姜黄素是从姜黄属植物根茎中提取的一种天然生物活性化合物,已被证明在多种疾病中可作为生物反应调节剂。我们之前报道过,在小鼠饮食中补充姜黄素可增强抗氧化酶和Ⅱ相代谢酶的活性(M. 伊克巴尔、S.D. 夏尔马、Y. 冈崎、M. 藤泽、S. 冈田,《饮食中补充姜黄素可增强ddY小鼠的抗氧化酶和Ⅱ相代谢酶:对预防化学致癌和毒性的可能作用》,《药理学与毒理学》,92卷(2003年),第33 - 38页),并且在体外可抑制次氮基三乙酸铁(Fe-NTA)诱导的脂质和DNA氧化损伤(M. 伊克巴尔、Y. 冈崎、S. 冈田,《体外实验中姜黄素调节次氮基三乙酸铁(Fe-NTA)和过氧化氢(H₂O₂)诱导的微粒体膜脂质过氧化和DNA损伤》,《致畸、致癌和诱变补充材料》,23卷(2003年),第151 - 160页)。
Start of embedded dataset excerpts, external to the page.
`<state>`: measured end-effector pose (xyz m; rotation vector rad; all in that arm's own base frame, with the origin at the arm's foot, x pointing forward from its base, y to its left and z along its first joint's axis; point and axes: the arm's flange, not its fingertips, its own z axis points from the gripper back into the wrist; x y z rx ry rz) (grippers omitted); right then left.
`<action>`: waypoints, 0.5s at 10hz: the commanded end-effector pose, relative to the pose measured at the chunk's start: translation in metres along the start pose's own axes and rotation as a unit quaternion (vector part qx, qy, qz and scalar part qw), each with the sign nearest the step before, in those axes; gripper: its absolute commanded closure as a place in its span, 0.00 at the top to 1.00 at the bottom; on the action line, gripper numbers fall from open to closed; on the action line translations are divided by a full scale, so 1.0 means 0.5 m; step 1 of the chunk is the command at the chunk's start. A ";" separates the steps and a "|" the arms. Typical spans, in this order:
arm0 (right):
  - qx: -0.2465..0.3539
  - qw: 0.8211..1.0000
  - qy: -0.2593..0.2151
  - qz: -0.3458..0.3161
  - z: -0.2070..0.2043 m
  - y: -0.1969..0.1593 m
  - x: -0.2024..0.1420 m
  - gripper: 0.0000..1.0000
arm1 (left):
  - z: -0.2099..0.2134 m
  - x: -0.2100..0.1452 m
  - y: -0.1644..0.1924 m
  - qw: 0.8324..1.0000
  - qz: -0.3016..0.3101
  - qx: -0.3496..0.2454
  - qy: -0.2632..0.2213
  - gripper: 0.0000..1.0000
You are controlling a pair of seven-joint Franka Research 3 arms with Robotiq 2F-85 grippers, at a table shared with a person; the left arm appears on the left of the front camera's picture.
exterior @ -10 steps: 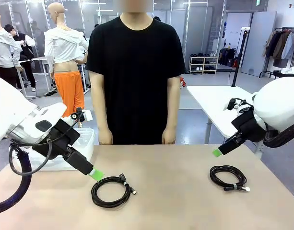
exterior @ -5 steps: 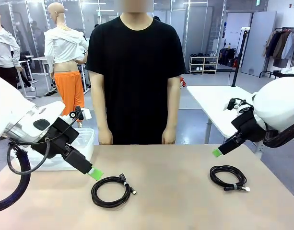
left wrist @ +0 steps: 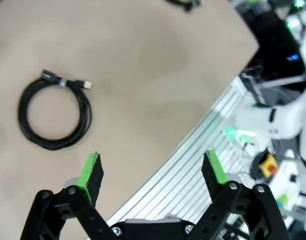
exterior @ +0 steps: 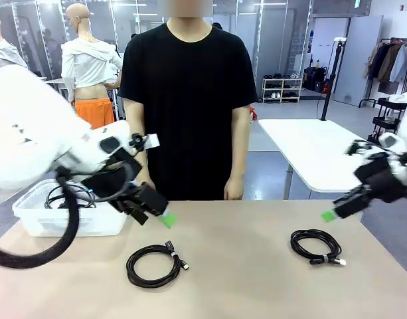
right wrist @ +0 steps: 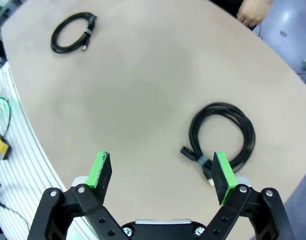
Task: Organize and store the cables.
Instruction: Place the USB Extension Cable into the Organizing box.
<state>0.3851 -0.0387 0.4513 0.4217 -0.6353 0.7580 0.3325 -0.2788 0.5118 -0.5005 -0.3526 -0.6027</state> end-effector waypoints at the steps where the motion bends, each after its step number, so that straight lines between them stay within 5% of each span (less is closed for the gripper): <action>1: 0.038 0.998 -0.055 0.004 0.067 -0.041 -0.122 1.00 | -0.038 0.081 -0.026 0.995 0.061 0.065 0.051 1.00; 5: 0.023 0.989 -0.145 0.022 0.137 -0.072 -0.290 1.00 | -0.160 0.164 -0.052 0.978 0.140 0.136 0.071 1.00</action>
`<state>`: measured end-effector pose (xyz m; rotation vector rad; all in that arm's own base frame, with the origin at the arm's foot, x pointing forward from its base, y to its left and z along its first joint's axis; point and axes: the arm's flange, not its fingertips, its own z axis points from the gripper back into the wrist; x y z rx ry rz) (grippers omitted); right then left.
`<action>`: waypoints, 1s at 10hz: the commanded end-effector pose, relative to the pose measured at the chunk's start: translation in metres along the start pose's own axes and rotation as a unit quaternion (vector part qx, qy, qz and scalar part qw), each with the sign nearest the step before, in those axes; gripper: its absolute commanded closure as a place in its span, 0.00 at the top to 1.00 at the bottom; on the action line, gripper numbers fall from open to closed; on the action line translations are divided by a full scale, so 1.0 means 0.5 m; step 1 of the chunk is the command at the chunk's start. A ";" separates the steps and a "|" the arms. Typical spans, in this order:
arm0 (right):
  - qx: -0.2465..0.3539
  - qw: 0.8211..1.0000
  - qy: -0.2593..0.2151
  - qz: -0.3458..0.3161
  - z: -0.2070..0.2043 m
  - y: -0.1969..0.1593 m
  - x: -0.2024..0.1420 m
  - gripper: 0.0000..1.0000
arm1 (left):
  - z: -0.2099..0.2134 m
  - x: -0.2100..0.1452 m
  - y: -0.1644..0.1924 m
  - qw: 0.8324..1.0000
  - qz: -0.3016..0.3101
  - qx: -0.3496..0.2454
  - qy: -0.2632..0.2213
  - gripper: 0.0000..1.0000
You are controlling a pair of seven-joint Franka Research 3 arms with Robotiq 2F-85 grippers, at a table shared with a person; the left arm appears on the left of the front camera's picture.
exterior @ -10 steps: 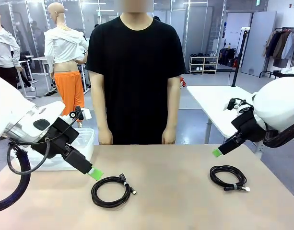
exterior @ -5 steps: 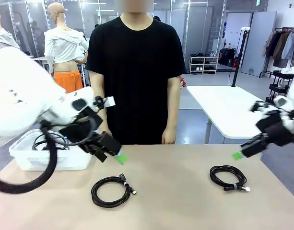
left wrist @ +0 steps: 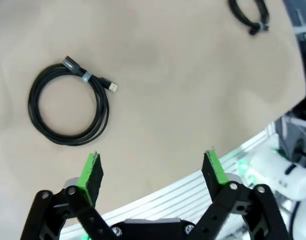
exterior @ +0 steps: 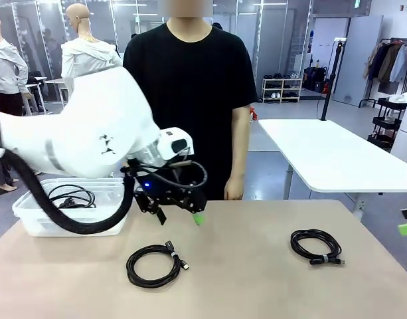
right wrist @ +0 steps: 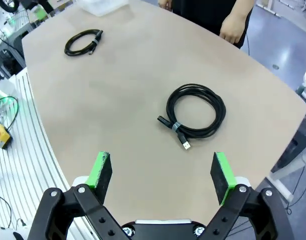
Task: Organize and store the cables.
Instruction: Place the USB Extension Cable into the Organizing box.
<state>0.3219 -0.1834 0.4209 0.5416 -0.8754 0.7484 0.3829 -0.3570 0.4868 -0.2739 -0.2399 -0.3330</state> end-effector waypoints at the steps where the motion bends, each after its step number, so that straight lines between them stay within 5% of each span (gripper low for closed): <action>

在我们目前的研究中,给小鼠腹腔注射已知的完全性肾致癌物Fe-NTA(其在体内产生活性氧),并测试姜黄素抑制氧化应激、鸟氨酸脱羧酶(ODC)活性以及肾脏组织病理学变化的能力。在用Fe-NTA(9.0毫克铁/千克体重)处理12小时后,观察到肾脏中谷胱甘肽、抗氧化酶以及Ⅱ相代谢酶有显著变化。通过测定硫代巴比妥酸反应性物质的形成以及肾脏中4-羟基-2-壬烯醛(HNE)修饰蛋白来监测脂质过氧化增加,这也证明了Fe-NTA诱导的氧化应激作用。同样,蛋白质羰基含量(蛋白质氧化的一个指标)在给予Fe-NTA后也有所增加。然而,在预先用姜黄素处理的小鼠中,这些参数的变化恢复到了正常水平。Fe-NTA使肾脏中的ODC活性显著增加,而在预先用姜黄素处理的小鼠中,Fe-NTA诱导的ODC活性增加恢复到了正常水平。此外,姜黄素预处理几乎完全防止了肾脏生物分子的氧化损伤,并保护组织免受观察到的组织病理学改变。